* _Record excerpts_
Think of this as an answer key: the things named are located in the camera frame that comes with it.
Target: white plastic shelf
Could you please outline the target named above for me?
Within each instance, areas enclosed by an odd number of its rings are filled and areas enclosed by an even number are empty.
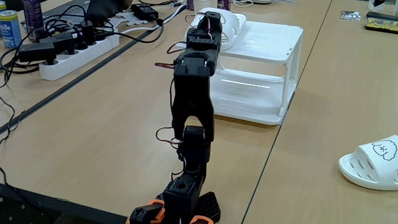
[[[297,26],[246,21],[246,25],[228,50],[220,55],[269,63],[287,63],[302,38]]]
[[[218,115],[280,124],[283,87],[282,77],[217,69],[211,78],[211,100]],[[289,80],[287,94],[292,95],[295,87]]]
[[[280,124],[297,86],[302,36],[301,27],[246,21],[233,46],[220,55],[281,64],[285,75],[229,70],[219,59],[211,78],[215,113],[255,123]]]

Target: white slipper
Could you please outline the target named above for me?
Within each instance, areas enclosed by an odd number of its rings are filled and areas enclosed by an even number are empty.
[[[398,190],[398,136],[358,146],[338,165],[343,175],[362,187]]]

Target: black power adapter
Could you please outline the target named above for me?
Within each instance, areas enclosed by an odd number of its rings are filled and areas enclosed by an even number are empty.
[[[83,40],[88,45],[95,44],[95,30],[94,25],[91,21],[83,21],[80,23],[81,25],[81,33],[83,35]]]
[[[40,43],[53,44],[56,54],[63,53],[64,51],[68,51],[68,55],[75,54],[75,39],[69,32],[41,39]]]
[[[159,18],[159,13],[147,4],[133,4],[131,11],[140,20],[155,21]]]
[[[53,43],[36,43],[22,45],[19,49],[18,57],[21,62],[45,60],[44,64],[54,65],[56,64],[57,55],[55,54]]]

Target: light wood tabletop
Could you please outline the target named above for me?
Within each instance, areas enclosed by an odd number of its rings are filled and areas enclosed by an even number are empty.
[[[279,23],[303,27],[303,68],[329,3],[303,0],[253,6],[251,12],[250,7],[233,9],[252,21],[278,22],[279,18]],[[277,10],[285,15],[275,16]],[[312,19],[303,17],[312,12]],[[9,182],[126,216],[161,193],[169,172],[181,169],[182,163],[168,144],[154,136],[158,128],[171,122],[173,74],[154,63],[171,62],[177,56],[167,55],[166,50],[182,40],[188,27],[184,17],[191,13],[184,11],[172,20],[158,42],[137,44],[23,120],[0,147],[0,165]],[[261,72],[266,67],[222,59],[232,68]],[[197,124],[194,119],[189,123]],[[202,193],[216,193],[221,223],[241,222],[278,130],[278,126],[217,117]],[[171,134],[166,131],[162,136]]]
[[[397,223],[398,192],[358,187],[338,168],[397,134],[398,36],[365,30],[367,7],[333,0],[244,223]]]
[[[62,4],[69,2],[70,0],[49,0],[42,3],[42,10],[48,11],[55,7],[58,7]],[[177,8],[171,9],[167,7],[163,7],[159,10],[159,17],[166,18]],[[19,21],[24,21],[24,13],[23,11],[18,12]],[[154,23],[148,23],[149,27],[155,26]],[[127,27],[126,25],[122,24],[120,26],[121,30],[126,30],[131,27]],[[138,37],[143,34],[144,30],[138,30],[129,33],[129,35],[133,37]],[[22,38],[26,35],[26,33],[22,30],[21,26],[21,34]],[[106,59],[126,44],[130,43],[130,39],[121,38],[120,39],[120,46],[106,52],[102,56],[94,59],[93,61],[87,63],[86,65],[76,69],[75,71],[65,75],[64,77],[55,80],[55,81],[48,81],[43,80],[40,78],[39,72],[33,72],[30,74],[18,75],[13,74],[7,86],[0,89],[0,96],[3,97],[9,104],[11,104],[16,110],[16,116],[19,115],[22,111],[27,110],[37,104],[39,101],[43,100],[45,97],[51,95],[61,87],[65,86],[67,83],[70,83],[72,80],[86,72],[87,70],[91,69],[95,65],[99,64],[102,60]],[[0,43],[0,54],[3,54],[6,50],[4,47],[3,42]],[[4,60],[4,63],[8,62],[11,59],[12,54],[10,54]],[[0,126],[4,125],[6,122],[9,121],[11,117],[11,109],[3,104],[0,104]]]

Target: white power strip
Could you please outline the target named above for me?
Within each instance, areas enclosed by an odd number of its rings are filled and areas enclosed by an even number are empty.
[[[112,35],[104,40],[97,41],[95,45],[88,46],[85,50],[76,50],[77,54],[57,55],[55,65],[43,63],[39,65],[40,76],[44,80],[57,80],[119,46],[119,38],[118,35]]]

* _Work task_
Retype the whole listing, keeping every line identical and omitting all pictures.

* _Result_
Think of this as an answer key: the things named are located in the camera frame that comes with it.
Target: white plastic shelf
Could you please outline the target named above for me?
Within each instance, areas enclosed by an odd number of its rings are filled and areas enclosed by an even number are empty.
[[[297,26],[246,21],[246,25],[228,50],[220,55],[269,63],[287,63],[302,38]]]
[[[218,115],[280,124],[283,87],[282,77],[217,69],[211,78],[211,100]],[[289,80],[287,94],[292,95],[295,87]]]
[[[280,124],[297,86],[302,36],[301,27],[246,21],[233,46],[220,55],[281,64],[285,75],[229,70],[219,59],[211,78],[215,113],[255,123]]]

Target: white slipper
Could you please outline the target named above for me?
Within each instance, areas enclosed by an odd number of its rings are filled and areas enclosed by an even number are empty.
[[[398,190],[398,136],[358,146],[338,165],[343,175],[362,187]]]

Target: black power adapter
Could you please outline the target named above for me?
Within each instance, areas enclosed by an odd number of its rings are filled and areas enclosed by an even number are empty.
[[[83,40],[88,45],[95,44],[95,30],[94,25],[91,21],[83,21],[80,23],[81,25],[81,33],[83,35]]]
[[[40,43],[53,44],[56,54],[63,53],[64,51],[68,51],[68,55],[75,54],[75,39],[69,32],[41,39]]]
[[[159,18],[159,13],[147,4],[133,4],[131,11],[140,20],[155,21]]]
[[[53,43],[36,43],[22,45],[19,49],[18,57],[21,62],[45,60],[44,64],[54,65],[56,64],[57,55],[55,54]]]

Target: light wood tabletop
Could you please outline the target named above for me?
Within each instance, areas enclosed by an odd number of its rings are filled and areas enclosed by an even number are empty.
[[[279,23],[303,27],[303,68],[329,3],[303,0],[253,6],[251,12],[250,7],[233,9],[252,21],[278,22],[279,18]],[[277,10],[285,15],[275,16]],[[312,19],[303,17],[312,12]],[[9,182],[126,216],[161,193],[169,172],[181,169],[182,163],[168,144],[154,136],[158,128],[171,122],[173,74],[154,63],[171,62],[177,56],[167,55],[166,50],[182,40],[188,27],[184,17],[191,13],[184,11],[172,20],[158,42],[137,44],[23,120],[0,147],[0,165]],[[261,72],[266,67],[222,59],[232,68]],[[197,124],[194,119],[189,123]],[[202,193],[216,193],[221,223],[241,222],[278,130],[278,126],[217,117]],[[171,134],[166,131],[162,136]]]
[[[397,223],[398,192],[358,187],[338,168],[397,134],[398,36],[365,30],[367,7],[333,0],[244,223]]]
[[[62,4],[69,2],[70,0],[49,0],[42,3],[42,10],[48,11],[55,7],[58,7]],[[177,8],[171,9],[167,7],[163,7],[159,10],[159,17],[166,18]],[[19,21],[24,21],[24,13],[23,11],[18,12]],[[154,23],[148,23],[149,27],[155,26]],[[127,27],[126,25],[122,24],[120,26],[121,30],[126,30],[131,27]],[[138,37],[143,34],[144,30],[138,30],[129,33],[129,35],[133,37]],[[22,38],[26,35],[26,33],[22,30],[21,26],[21,34]],[[106,59],[126,44],[130,43],[130,39],[121,38],[120,39],[120,46],[106,52],[102,56],[94,59],[93,61],[87,63],[86,65],[76,69],[75,71],[65,75],[64,77],[55,80],[55,81],[48,81],[43,80],[40,78],[39,72],[33,72],[30,74],[18,75],[13,74],[7,86],[0,89],[0,96],[3,97],[9,104],[11,104],[16,110],[16,116],[19,115],[22,111],[27,110],[37,104],[39,101],[43,100],[45,97],[51,95],[61,87],[65,86],[67,83],[70,83],[72,80],[86,72],[87,70],[91,69],[95,65],[99,64],[102,60]],[[0,43],[0,54],[3,54],[6,50],[4,47],[3,42]],[[4,60],[4,63],[8,62],[11,59],[12,54],[10,54]],[[0,126],[4,125],[6,122],[9,121],[11,117],[11,109],[3,104],[0,104]]]

Target: white power strip
Could you please outline the target named above for me?
Within each instance, areas enclosed by an odd number of its rings are filled and areas enclosed by an even number are empty.
[[[112,35],[104,40],[97,41],[95,45],[88,46],[85,50],[76,50],[77,54],[57,55],[55,65],[43,63],[39,65],[40,76],[44,80],[57,80],[119,46],[119,38],[118,35]]]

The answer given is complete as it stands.